Corrinne Wicks (born 26 April 1968) is an English actress, notable for playing Dr. Helen Thompson in the BBC daytime soap opera Doctors, from 2000 to 2005, and Ella Hart in the ITV soap opera Emmerdale, from 2010 to 2011.

Early life
Wicks was born and raised in Cheltenham, Gloucestershire.

Career

Film and television
Wicks started her career in television as a casting assistant on such programmes as Prime Suspect, Dalziel and Pascoe and The Ruth Rendell Mysteries, before switching to an acting career. She trained at the prestigious Webber Douglas Academy of Dramatic Art from 1996 to 1998.

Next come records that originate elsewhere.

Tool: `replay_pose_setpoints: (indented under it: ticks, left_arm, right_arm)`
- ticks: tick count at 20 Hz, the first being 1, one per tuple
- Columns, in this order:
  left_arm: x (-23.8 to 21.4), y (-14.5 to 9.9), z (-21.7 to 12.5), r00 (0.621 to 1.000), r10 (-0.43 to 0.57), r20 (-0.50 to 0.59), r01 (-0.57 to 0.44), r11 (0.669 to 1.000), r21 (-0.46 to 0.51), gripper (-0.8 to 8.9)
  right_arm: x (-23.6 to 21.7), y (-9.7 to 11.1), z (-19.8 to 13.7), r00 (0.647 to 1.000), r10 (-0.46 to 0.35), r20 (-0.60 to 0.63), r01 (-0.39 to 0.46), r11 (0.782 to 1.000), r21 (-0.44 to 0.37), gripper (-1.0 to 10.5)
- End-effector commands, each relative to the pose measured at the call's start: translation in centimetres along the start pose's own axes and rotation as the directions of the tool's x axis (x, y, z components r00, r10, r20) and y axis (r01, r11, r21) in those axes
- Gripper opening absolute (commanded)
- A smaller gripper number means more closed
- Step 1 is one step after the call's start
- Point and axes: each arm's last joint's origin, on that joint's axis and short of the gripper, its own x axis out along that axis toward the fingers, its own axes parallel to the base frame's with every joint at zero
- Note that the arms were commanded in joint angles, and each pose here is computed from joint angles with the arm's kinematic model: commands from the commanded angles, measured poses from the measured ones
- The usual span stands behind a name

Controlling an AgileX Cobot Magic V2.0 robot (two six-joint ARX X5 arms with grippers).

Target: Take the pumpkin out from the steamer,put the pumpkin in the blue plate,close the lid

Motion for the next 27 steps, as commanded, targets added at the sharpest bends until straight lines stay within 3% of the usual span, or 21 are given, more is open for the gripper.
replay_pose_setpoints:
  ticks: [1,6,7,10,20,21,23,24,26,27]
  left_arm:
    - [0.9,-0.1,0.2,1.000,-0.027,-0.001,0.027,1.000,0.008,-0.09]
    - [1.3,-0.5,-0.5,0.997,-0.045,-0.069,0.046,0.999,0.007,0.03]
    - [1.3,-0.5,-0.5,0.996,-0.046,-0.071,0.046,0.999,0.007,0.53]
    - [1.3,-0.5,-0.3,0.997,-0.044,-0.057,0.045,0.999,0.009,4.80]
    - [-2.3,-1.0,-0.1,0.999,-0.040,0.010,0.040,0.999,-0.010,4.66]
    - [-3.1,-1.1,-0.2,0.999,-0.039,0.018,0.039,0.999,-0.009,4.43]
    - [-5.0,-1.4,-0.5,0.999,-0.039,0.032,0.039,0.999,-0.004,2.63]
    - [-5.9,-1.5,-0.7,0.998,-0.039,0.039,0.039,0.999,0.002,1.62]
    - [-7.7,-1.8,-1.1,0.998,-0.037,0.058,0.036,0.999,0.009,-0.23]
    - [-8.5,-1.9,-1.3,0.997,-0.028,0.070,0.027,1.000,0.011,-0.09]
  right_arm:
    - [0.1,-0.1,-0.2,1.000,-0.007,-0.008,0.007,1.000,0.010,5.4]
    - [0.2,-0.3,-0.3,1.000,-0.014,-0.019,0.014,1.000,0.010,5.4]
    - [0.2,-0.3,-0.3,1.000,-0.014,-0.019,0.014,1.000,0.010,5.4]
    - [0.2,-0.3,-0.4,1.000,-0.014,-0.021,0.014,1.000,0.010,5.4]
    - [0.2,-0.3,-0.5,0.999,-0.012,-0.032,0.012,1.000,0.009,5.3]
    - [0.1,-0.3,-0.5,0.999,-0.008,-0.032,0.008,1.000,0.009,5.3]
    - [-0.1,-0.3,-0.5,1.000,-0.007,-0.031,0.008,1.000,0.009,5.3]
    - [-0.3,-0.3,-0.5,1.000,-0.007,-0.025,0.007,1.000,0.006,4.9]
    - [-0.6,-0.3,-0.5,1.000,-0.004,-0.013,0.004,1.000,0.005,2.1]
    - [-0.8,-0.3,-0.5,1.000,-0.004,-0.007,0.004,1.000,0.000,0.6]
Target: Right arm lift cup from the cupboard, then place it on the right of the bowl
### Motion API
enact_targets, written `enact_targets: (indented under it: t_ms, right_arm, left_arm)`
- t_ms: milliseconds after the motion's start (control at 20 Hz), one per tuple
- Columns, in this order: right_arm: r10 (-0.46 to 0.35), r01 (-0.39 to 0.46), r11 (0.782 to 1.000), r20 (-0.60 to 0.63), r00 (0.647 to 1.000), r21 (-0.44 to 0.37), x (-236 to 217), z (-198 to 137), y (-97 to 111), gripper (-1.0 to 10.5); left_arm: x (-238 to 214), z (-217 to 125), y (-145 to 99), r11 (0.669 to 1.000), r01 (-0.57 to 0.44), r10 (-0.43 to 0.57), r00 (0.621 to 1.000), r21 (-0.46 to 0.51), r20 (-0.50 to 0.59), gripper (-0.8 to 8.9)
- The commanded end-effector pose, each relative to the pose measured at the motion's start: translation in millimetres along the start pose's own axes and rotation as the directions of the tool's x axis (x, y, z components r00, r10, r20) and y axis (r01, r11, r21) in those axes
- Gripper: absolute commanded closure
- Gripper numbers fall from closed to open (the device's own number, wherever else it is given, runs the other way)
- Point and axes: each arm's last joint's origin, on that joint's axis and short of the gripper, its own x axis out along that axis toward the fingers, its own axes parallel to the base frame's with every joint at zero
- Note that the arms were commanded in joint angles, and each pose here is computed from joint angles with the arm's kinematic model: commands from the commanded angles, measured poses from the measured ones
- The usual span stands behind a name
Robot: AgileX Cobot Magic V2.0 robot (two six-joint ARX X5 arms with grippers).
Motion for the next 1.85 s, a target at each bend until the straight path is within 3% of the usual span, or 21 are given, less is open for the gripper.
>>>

In addition to her appearances for over five years in the daily Doctors, Wicks has also appeared in many other TV shows including  Murder Most Horrid, Harbour Lights, The Bill, Holby City, Grange Hill, Pig Heart Boy, Doc Martin and Life on Mars. She also appeared on the special charity "TV Medics" edition of The Weakest Link in December 2001 finishing in the final 3.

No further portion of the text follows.